However, when the micro near-infrared spectrometer is popularized and applied on the spot, the signal acquisition of the near-infrared spectrometer is seriously interfered by noises such as external environments (stray light, temperature, humidity and the like), and particularly, the stray light is difficult to avoid in the environment during the on-site use process, so that the spectrometer is difficult to acquire a stable dark current signal, and finally, the accurate absorbance value of a sample is difficult to acquire.

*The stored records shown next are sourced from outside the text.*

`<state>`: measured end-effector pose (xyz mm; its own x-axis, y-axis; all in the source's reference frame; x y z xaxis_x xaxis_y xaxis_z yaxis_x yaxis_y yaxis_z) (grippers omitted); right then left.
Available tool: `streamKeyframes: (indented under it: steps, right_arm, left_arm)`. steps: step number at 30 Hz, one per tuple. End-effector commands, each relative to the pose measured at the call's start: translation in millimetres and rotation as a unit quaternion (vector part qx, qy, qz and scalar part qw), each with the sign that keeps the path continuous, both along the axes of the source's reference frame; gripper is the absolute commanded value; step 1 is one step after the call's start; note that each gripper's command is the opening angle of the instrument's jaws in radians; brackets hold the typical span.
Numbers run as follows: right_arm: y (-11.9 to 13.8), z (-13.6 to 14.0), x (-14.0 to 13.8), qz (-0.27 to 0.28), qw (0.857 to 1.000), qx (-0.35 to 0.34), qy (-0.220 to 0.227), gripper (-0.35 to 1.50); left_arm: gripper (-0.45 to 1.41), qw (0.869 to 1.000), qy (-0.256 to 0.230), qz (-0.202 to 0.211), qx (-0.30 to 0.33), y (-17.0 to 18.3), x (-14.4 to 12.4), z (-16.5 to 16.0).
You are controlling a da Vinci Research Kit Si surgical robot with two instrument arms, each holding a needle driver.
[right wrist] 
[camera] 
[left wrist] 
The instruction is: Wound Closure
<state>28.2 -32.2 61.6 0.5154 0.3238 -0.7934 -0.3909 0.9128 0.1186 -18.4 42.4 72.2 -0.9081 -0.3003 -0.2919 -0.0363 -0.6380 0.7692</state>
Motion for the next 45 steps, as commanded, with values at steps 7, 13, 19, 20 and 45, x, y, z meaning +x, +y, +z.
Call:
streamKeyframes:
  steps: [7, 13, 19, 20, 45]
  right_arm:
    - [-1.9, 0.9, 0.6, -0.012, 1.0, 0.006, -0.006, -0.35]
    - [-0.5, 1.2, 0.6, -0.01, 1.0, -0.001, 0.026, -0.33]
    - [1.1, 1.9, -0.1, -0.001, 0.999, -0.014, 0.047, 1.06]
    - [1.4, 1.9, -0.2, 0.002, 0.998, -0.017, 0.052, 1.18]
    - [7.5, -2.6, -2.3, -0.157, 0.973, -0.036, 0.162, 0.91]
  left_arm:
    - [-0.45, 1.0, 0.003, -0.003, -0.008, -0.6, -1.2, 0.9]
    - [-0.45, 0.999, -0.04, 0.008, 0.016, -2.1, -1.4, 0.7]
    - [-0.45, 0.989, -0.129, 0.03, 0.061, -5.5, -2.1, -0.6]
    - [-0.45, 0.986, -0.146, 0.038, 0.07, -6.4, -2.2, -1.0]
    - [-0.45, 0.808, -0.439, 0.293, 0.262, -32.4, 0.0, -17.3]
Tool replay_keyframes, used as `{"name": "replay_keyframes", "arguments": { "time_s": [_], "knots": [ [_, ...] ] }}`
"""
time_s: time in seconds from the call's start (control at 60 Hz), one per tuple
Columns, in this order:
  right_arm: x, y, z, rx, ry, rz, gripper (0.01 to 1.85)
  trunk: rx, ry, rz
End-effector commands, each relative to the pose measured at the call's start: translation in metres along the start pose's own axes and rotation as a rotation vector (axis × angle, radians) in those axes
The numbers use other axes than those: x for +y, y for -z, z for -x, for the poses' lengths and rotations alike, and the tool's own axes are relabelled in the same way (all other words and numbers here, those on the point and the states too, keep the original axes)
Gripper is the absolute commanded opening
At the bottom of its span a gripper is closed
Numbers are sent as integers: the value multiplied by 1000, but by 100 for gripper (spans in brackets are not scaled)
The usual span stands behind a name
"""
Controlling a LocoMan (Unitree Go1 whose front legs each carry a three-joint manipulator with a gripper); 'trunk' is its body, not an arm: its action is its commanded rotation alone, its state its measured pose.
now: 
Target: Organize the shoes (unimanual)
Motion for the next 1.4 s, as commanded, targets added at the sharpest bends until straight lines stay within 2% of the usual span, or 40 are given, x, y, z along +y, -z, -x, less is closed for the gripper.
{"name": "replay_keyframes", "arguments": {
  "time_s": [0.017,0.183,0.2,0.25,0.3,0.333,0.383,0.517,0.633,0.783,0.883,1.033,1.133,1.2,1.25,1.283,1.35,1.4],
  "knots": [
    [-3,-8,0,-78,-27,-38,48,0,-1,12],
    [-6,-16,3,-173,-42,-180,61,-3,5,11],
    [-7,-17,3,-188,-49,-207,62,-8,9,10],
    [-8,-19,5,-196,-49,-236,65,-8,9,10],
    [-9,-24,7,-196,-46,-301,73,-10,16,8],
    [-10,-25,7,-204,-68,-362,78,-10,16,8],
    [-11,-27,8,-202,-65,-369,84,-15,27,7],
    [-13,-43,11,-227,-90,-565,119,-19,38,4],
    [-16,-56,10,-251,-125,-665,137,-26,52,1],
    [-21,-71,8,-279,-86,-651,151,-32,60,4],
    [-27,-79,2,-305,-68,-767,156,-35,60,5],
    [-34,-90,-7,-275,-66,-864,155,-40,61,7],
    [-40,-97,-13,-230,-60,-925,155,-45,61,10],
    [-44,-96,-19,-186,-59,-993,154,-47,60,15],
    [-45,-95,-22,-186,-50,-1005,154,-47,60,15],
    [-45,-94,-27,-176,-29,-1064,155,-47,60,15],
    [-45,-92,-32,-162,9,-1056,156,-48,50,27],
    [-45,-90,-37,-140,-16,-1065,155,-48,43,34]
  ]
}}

When a near-infrared spectrometer is used in a laboratory, the spectrometer is required to collect the dark current of the spectrometer on the premise of turning off a light source, and the laboratory environment is in a relatively stable state. However, in the field use of the micro spectrometer, since the light in the environment is constantly changing, the stray light is often the main reason that the dark current cannot be collected in a standardized manner.

Disclosure of Invention

In view of the above problems, an object of the present invention is to provide a method for collecting dark current in a field based on near infrared spectroscopy, which can stably collect dark current and avoid the influence of ambient light.

The invention also aims to provide an absorbance test method based on the near infrared spectrum technology.

In order to achieve the purpose, the invention adopts the following technical scheme:

in a first aspect, the invention provides a field dark current collecting method based on a near infrared spectrum technology, which comprises the following steps: and under the condition of ensuring that the light source of the spectrometer is closed, the reference plate is tightly attached to the lens of the spectrometer, so that dark current collection is completed.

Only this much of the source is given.